*Exercise prompt*: All of the data below is to be copied again without changes.
****
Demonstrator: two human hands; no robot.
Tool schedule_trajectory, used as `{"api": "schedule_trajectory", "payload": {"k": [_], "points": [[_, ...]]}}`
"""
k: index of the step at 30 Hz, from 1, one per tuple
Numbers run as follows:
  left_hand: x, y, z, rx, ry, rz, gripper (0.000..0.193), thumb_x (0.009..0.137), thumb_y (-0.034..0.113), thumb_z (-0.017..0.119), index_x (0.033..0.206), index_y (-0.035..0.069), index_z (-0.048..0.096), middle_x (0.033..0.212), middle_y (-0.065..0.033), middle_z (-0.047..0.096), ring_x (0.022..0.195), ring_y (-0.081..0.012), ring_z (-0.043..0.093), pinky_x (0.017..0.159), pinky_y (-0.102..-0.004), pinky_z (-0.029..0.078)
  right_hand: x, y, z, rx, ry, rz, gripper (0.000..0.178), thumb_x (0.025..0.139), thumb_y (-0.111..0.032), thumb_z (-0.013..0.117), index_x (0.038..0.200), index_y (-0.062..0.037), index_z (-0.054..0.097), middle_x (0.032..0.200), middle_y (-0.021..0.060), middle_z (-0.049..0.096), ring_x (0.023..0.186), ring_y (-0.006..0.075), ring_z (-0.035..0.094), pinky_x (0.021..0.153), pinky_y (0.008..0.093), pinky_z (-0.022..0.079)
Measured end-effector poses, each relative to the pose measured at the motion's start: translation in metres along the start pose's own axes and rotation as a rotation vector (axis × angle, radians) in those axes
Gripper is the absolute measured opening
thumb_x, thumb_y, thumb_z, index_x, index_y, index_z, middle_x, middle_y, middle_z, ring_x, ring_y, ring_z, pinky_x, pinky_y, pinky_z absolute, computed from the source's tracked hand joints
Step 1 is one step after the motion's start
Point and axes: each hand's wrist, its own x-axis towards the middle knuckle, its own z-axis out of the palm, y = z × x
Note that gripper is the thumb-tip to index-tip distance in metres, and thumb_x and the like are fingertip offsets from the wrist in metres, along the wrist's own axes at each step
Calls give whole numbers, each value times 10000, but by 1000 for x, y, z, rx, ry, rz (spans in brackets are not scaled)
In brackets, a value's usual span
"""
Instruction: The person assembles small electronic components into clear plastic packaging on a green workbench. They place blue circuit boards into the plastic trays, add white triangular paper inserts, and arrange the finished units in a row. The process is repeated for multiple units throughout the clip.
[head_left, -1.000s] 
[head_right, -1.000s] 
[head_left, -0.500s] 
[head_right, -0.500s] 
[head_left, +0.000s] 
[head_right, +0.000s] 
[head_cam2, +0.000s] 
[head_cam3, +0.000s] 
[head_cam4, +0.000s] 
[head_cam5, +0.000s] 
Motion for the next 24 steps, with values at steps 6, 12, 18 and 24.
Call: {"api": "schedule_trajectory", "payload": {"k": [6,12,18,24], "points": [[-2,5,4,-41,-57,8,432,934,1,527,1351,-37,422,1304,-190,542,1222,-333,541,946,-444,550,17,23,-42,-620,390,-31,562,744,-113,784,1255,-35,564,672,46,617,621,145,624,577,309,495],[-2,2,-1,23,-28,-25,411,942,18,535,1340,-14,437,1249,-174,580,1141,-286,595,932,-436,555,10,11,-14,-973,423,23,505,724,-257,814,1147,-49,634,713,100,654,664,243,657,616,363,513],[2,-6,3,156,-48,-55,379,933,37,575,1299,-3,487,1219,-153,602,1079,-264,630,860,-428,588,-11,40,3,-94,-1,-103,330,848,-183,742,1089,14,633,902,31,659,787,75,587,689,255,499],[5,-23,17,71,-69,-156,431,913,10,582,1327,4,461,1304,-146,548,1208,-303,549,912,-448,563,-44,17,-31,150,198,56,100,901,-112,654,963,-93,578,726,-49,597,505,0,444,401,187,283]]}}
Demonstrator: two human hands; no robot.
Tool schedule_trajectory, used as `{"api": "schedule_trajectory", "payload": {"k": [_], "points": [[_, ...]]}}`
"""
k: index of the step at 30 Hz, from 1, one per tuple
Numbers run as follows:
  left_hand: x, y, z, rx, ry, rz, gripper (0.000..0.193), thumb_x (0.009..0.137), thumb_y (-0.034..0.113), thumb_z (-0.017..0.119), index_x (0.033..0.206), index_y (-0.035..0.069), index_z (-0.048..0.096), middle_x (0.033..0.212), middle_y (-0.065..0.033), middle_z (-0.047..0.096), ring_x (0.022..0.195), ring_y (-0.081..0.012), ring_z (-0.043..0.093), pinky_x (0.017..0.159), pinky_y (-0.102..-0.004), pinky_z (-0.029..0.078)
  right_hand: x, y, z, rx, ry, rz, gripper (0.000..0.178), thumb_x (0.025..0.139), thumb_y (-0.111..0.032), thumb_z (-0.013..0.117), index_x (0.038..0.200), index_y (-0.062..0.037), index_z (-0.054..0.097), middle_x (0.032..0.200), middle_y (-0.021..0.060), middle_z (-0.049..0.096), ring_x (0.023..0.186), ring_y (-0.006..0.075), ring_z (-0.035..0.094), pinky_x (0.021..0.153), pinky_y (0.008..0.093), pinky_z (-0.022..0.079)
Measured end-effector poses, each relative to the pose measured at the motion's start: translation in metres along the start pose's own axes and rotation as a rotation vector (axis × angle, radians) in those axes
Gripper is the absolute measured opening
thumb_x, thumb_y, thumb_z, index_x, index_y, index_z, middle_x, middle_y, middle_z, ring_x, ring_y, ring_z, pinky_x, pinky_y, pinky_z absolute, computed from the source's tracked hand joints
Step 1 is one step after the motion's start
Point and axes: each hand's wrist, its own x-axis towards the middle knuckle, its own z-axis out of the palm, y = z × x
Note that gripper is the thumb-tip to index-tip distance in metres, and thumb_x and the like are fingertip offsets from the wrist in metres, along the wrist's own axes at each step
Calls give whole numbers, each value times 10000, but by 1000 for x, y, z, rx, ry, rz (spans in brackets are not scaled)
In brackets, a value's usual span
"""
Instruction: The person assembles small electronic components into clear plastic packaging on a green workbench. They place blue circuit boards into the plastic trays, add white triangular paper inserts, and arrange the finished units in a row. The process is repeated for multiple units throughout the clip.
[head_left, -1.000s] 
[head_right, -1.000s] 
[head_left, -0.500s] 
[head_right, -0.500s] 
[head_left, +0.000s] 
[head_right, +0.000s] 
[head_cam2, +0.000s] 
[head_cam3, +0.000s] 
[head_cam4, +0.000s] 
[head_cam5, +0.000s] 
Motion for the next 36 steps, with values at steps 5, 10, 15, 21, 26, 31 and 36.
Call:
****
*Solved problem*:
Demonstrator: two human hands; no robot.
Tool schedule_trajectory, used as `{"api": "schedule_trajectory", "payload": {"k": [_], "points": [[_, ...]]}}`
"""
k: index of the step at 30 Hz, from 1, one per tuple
Numbers run as follows:
  left_hand: x, y, z, rx, ry, rz, gripper (0.000..0.193), thumb_x (0.009..0.137), thumb_y (-0.034..0.113), thumb_z (-0.017..0.119), index_x (0.033..0.206), index_y (-0.035..0.069), index_z (-0.048..0.096), middle_x (0.033..0.212), middle_y (-0.065..0.033), middle_z (-0.047..0.096), ring_x (0.022..0.195), ring_y (-0.081..0.012), ring_z (-0.043..0.093), pinky_x (0.017..0.159), pinky_y (-0.102..-0.004), pinky_z (-0.029..0.078)
  right_hand: x, y, z, rx, ry, rz, gripper (0.000..0.178), thumb_x (0.025..0.139), thumb_y (-0.111..0.032), thumb_z (-0.013..0.117), index_x (0.038..0.200), index_y (-0.062..0.037), index_z (-0.054..0.097), middle_x (0.032..0.200), middle_y (-0.021..0.060), middle_z (-0.049..0.096), ring_x (0.023..0.186), ring_y (-0.006..0.075), ring_z (-0.035..0.094), pinky_x (0.021..0.153), pinky_y (0.008..0.093), pinky_z (-0.022..0.079)
Measured end-effector poses, each relative to the pose measured at the motion's start: translation in metres along the start pose's own axes and rotation as a rotation vector (axis × angle, radians) in those axes
Gripper is the absolute measured opening
thumb_x, thumb_y, thumb_z, index_x, index_y, index_z, middle_x, middle_y, middle_z, ring_x, ring_y, ring_z, pinky_x, pinky_y, pinky_z absolute, computed from the source's tracked hand joints
Step 1 is one step after the motion's start
Point and axes: each hand's wrist, its own x-axis towards the middle knuckle, its own z-axis out of the palm, y = z × x
Note that gripper is the thumb-tip to index-tip distance in metres, and thumb_x and the like are fingertip offsets from the wrist in metres, along the wrist's own axes at each step
Calls give whole numbers, each value times 10000, but by 1000 for x, y, z, rx, ry, rz (spans in brackets are not scaled)
In brackets, a value's usual span
"""
Instruction: The person assembles small electronic components into clear plastic packaging on a green workbench. They place blue circuit boards into the plastic trays, add white triangular paper inserts, and arrange the finished units in a row. The process is repeated for multiple units throughout the clip.
[head_left, -1.000s] 
[head_right, -1.000s] 
[head_left, -0.500s] 
[head_right, -0.500s] 
[head_left, +0.000s] 
[head_right, +0.000s] 
[head_cam2, +0.000s] 
[head_cam3, +0.000s] 
[head_cam4, +0.000s] 
[head_cam5, +0.000s] 
Motion for the next 24 steps, with values at steps 6, 12, 18 and 24.
Call: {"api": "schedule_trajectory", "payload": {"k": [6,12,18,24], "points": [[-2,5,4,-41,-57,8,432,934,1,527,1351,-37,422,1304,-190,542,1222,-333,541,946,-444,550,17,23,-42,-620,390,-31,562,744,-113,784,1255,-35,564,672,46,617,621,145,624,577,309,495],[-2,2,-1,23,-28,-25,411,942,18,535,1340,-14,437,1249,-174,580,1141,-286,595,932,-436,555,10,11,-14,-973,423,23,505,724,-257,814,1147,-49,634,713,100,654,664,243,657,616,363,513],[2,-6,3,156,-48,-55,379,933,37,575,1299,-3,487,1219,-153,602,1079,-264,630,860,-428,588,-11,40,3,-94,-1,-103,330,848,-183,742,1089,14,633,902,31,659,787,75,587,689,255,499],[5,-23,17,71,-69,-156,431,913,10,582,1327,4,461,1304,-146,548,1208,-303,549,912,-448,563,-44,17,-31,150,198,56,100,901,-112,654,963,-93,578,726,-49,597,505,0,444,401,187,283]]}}
Demonstrator: two human hands; no robot.
Tool schedule_trajectory, used as `{"api": "schedule_trajectory", "payload": {"k": [_], "points": [[_, ...]]}}`
"""
k: index of the step at 30 Hz, from 1, one per tuple
Numbers run as follows:
  left_hand: x, y, z, rx, ry, rz, gripper (0.000..0.193), thumb_x (0.009..0.137), thumb_y (-0.034..0.113), thumb_z (-0.017..0.119), index_x (0.033..0.206), index_y (-0.035..0.069), index_z (-0.048..0.096), middle_x (0.033..0.212), middle_y (-0.065..0.033), middle_z (-0.047..0.096), ring_x (0.022..0.195), ring_y (-0.081..0.012), ring_z (-0.043..0.093), pinky_x (0.017..0.159), pinky_y (-0.102..-0.004), pinky_z (-0.029..0.078)
  right_hand: x, y, z, rx, ry, rz, gripper (0.000..0.178), thumb_x (0.025..0.139), thumb_y (-0.111..0.032), thumb_z (-0.013..0.117), index_x (0.038..0.200), index_y (-0.062..0.037), index_z (-0.054..0.097), middle_x (0.032..0.200), middle_y (-0.021..0.060), middle_z (-0.049..0.096), ring_x (0.023..0.186), ring_y (-0.006..0.075), ring_z (-0.035..0.094), pinky_x (0.021..0.153), pinky_y (0.008..0.093), pinky_z (-0.022..0.079)
Measured end-effector poses, each relative to the pose measured at the motion's start: translation in metres along the start pose's own axes and rotation as a rotation vector (axis × angle, radians) in those axes
Gripper is the absolute measured opening
thumb_x, thumb_y, thumb_z, index_x, index_y, index_z, middle_x, middle_y, middle_z, ring_x, ring_y, ring_z, pinky_x, pinky_y, pinky_z absolute, computed from the source's tracked hand joints
Step 1 is one step after the motion's start
Point and axes: each hand's wrist, its own x-axis towards the middle knuckle, its own z-axis out of the palm, y = z × x
Note that gripper is the thumb-tip to index-tip distance in metres, and thumb_x and the like are fingertip offsets from the wrist in metres, along the wrist's own axes at each step
Calls give whole numbers, each value times 10000, but by 1000 for x, y, z, rx, ry, rz (spans in brackets are not scaled)
In brackets, a value's usual span
"""
Instruction: The person assembles small electronic components into clear plastic packaging on a green workbench. They place blue circuit boards into the plastic trays, add white triangular paper inserts, and arrange the finished units in a row. The process is repeated for multiple units throughout the clip.
[head_left, -1.000s] 
[head_right, -1.000s] 
[head_left, -0.500s] 
[head_right, -0.500s] 
[head_left, +0.000s] 
[head_right, +0.000s] 
[head_cam2, +0.000s] 
[head_cam3, +0.000s] 
[head_cam4, +0.000s] 
[head_cam5, +0.000s] 
Motion for the next 36 steps, with values at steps 5, 10, 15, 21, 26, 31 and 36.
Call:

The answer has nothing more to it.